[Image above] Example of an injection molded transparent ceramic shaped like a gear. Scale bar: 5 mm. Credit: Mader et al., Advanced Science (CC BY 4.0)
Ever since the 1990s discovery that properly aligned polycrystalline ceramics can be optically transparent, so-called “transparent ceramics” now are a mainstay in many commercial lasers.
Achieving the perfect positioning of crystals to allow for optical transparency, however, is easier said than done. The excellent mechanical, thermal, and chemical stability of ceramics makes structuring them inherently challenging.
Currently, fabrication of transparent ceramics, such as magnesium aluminate spinel, typically involves casting powders from water-based solutions or pressing raw powders followed by a sintering process. This approach, however, only produces simple geometries; more complex structures require time-consuming post-processing steps such as grinding, polishing, or etching.

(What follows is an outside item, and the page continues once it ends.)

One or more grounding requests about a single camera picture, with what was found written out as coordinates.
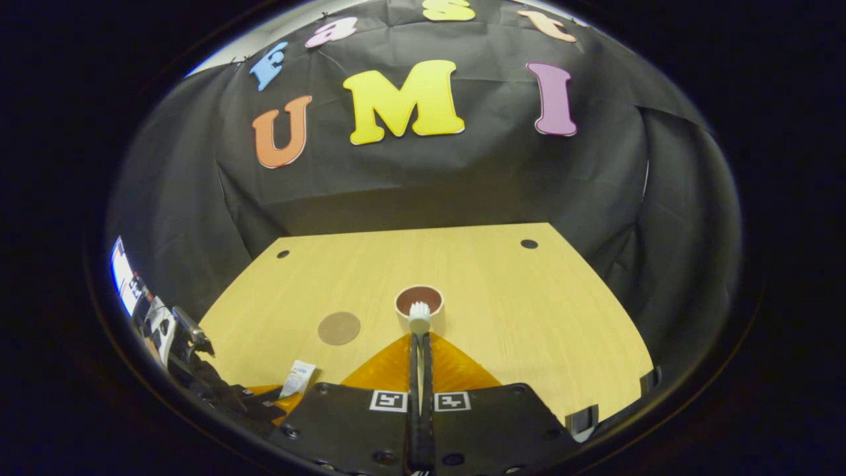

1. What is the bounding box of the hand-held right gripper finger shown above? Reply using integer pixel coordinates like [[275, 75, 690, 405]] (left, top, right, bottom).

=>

Some studies on additive manufacturing of transparent ceramics have taken place, but these methods are not suited for mass-market manufacturing.
Powder injection molding is a well-known method for manufacturing small, complex-shaped inorganic components that could benefit fabrication of transparent ceramics. It involves mixing metal or ceramic powders with polymeric binders and then pushing the heated mixture under pressure into a die cavity, where it cools and is subsequently ejected. The composite then undergoes heat treatments to remove the polymeric binder and achieve final density.

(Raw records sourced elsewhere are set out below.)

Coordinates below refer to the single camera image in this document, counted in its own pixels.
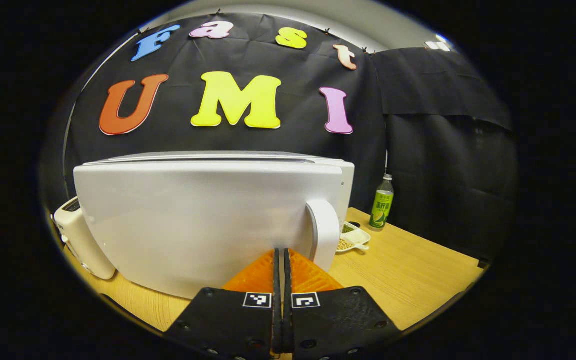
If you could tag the small white bean dish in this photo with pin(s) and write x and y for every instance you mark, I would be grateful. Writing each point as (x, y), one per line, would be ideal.
(355, 239)

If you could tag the white microwave oven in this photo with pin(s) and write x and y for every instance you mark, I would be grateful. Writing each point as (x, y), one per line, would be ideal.
(193, 220)

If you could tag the green drink bottle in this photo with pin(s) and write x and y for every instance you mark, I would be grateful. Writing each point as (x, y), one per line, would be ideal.
(381, 210)

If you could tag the ceiling light panel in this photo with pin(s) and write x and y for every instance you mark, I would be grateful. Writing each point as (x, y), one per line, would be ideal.
(439, 45)

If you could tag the white toaster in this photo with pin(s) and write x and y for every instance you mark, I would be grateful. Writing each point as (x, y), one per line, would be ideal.
(80, 240)

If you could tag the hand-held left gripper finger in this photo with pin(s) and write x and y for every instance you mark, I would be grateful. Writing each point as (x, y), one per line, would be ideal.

In a recent open-access paper, German researchers showed that transparent magnesium aluminate spinel ceramics can be shaped and structured using conventional injection molding machinery.

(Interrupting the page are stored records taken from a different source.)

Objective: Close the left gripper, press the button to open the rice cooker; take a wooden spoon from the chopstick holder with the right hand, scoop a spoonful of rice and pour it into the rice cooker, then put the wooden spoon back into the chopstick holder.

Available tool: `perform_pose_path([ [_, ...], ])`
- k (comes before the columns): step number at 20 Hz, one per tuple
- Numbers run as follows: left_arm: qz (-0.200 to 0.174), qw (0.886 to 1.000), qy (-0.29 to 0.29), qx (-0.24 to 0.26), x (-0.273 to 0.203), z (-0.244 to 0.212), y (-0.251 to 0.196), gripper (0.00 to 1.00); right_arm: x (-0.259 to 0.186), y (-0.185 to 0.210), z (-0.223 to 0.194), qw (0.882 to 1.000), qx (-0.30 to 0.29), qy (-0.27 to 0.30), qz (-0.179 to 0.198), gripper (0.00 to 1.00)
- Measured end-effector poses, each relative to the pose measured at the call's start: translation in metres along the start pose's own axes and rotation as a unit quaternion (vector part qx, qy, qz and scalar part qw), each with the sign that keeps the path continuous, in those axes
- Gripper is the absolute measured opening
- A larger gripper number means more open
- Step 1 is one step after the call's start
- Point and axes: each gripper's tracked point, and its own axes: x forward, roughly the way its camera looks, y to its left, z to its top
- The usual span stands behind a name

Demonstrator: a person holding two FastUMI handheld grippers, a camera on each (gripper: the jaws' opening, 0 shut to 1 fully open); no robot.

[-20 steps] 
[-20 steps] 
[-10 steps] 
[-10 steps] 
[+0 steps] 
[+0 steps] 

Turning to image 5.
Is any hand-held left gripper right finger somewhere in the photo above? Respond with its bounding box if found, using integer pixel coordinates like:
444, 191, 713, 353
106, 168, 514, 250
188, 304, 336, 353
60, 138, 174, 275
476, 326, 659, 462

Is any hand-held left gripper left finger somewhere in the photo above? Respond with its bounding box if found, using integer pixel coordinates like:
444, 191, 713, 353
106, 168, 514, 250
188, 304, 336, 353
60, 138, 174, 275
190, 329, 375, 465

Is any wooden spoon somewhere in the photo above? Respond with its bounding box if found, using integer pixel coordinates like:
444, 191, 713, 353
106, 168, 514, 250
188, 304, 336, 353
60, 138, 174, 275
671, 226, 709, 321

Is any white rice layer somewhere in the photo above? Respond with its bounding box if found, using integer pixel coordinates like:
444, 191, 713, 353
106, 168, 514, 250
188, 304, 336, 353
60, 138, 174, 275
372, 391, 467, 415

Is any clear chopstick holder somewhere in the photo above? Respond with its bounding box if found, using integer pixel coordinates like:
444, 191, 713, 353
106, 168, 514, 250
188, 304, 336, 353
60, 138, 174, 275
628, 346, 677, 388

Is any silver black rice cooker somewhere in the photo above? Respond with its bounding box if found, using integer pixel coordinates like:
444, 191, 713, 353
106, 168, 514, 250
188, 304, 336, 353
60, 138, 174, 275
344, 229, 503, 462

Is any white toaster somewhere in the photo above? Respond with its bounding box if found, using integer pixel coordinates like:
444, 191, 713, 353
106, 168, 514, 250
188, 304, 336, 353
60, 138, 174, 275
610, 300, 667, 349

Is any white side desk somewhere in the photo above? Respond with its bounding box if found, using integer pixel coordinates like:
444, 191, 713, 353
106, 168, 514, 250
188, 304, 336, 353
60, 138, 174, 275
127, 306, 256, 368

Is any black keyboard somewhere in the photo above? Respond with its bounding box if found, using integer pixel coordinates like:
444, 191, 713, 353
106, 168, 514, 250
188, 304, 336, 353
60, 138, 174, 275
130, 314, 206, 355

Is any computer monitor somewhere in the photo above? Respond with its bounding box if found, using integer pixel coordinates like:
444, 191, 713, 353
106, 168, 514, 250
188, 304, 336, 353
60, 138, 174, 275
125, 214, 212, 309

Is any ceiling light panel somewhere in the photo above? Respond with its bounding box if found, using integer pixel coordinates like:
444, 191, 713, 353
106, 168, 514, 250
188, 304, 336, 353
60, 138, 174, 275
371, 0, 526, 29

The researchers come from Albert Ludwig University of Freiburg and include colleagues from Karlsruhe Institute of Technology. In their paper, they describe using a two-step debinding process followed by sintering and hot isostatic pressing to fully densify their transparent ceramics. Notably, no sintering aids were used because “it has been shown repeatedly” that dopants can affect the final properties of a transparent ceramic, they write.
Without further post-processing steps, the magnesium aluminate spinel ceramics achieved high optical transmissions of up to 84% and high surface quality with a roughness of less than 20 nm. Additionally, the researchers could create the ceramics in a variety of sizes, from macroscopic components with wall thicknesses up to 4 mm down to microstructured components with single micrometer resolution.
“This work paves the way to a large number of novel applications … such as functional cover windows for consumer electronics … that were previously inaccessible or too expensive on a larger scale due to the lack of suitable, high-throughput MAS [magnesium aluminate spinel] processing methods,” the researchers conclude.
The open-access paper, published in Advanced Science, is “Injection molding of magnesium aluminate spinel nanocomposites for high-throughput manufacturing of transparent ceramics” (DOI: 10.1002/advs.202204385).